私の人生が、確実に死に近づいているんだなとしみじみ思うようになった。
こりゃ一種の悟りかもしれません。
自分が居なくなるとき、何を遺せるか。
まぁ、変なもの遺したって後の迷惑になるから考えなきゃいけないんですけど。
こう考えることは、無駄じゃないんですね。
毎日が鮮やかになる。
ぼ~っと生きてんじゃやないよ!って叱られる隙が自分の中で消えていくのが分かる。
やっぱりね、次の世代に何かを遺したいですね。
その中に、日高晤郎さんという話芸人がいかに素晴らしかったかもこめられると嬉しいな。
さて今日は、日高晤郎さんの著書「こころによりくもりのちはれ」より。
「お葬式、、、父の」から、この言葉を拾ってみました。
☆命を綺麗に使い果たした末の骨
晤郎さんのお父様は、新聞や雑誌に晤郎さんの記事が出ると切り抜いて老人パスの中に入れて、それが擦り切れるまでいろんな方に見せて自慢してらっしゃったそうです。。

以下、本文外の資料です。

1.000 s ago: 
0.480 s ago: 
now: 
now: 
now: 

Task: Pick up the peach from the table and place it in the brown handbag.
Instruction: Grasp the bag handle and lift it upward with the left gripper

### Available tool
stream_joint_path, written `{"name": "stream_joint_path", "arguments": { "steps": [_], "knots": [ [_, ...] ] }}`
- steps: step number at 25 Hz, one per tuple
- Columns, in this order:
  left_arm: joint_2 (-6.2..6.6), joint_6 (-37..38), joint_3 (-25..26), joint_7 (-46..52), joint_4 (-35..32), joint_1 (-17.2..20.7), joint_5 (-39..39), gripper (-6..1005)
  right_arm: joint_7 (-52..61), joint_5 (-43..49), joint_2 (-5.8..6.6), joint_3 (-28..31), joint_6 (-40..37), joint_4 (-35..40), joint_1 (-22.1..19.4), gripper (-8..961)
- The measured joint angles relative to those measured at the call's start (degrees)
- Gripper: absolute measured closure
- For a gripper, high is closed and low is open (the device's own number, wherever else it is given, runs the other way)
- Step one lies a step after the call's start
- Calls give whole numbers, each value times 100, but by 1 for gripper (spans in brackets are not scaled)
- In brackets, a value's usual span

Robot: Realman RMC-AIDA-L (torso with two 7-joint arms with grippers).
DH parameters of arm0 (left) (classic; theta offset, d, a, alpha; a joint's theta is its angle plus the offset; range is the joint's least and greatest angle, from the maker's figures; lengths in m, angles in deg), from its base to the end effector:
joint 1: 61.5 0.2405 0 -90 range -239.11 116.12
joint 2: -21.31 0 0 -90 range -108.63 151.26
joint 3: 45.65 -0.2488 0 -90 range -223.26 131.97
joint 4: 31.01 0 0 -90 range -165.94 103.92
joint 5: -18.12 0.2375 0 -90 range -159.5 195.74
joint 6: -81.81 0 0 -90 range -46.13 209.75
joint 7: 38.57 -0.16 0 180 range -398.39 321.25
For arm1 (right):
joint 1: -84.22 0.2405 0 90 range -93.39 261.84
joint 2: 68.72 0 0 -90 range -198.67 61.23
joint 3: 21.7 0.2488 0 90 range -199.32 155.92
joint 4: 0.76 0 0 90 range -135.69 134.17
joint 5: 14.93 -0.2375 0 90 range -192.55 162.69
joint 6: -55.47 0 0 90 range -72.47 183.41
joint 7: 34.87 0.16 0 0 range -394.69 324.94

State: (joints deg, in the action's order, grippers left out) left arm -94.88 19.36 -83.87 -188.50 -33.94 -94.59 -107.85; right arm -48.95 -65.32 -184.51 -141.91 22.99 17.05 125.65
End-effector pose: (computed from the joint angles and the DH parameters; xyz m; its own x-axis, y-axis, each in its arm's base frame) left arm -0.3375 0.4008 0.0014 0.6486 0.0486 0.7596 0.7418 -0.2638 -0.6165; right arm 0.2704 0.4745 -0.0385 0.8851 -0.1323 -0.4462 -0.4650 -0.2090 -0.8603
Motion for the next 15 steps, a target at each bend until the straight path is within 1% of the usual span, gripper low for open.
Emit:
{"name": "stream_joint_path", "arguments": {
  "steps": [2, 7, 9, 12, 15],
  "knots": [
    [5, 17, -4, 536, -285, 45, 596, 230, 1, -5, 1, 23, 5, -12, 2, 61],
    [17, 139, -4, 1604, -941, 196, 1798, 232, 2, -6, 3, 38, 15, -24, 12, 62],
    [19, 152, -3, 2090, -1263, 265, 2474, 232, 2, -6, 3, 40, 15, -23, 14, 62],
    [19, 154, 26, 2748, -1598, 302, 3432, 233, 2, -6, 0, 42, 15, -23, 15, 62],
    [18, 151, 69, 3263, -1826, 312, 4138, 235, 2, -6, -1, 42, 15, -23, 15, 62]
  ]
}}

それが擦り切れた、セロテープで修繕して、再び持ち歩いて。
お亡くなりになったのは、土曜日の夜。
日高晤郎ショーの放送が終わるのを待っての旅立ち。
晤郎さんは訃報を聞き、翌日曜日に大阪に飛んで通夜。
月曜日に告別式。
火曜日に後片付け。
水曜日に東京に戻って晤郎ショーの準備。
木曜日に札幌へ移動。
金曜日に打ち合わせで、土曜日には日高晤郎ショー生放送。
お父様も凄いし、晤郎さんも凄いと思います。
人生で初めて、喪主のリボンをつけた晤郎さんは、悲しいというより見送る責任で冷静でいらっしゃったそうです。
それがいざ出棺の時は、あの晤郎さんが声を抑えられず文字どおり慟哭されたと言います。
すべてを終えて、手元に戻ってきたお父様の遺骨は、小さく少なく、光るように白かったそうです。
そこでそのお父様の遺骨を、晤郎さんはこう表現してらっしゃいます。
「命を綺麗に使い果たした骨」と。
綺麗に使い果たすことを私もやりたいと、この文章を読んで思うのです。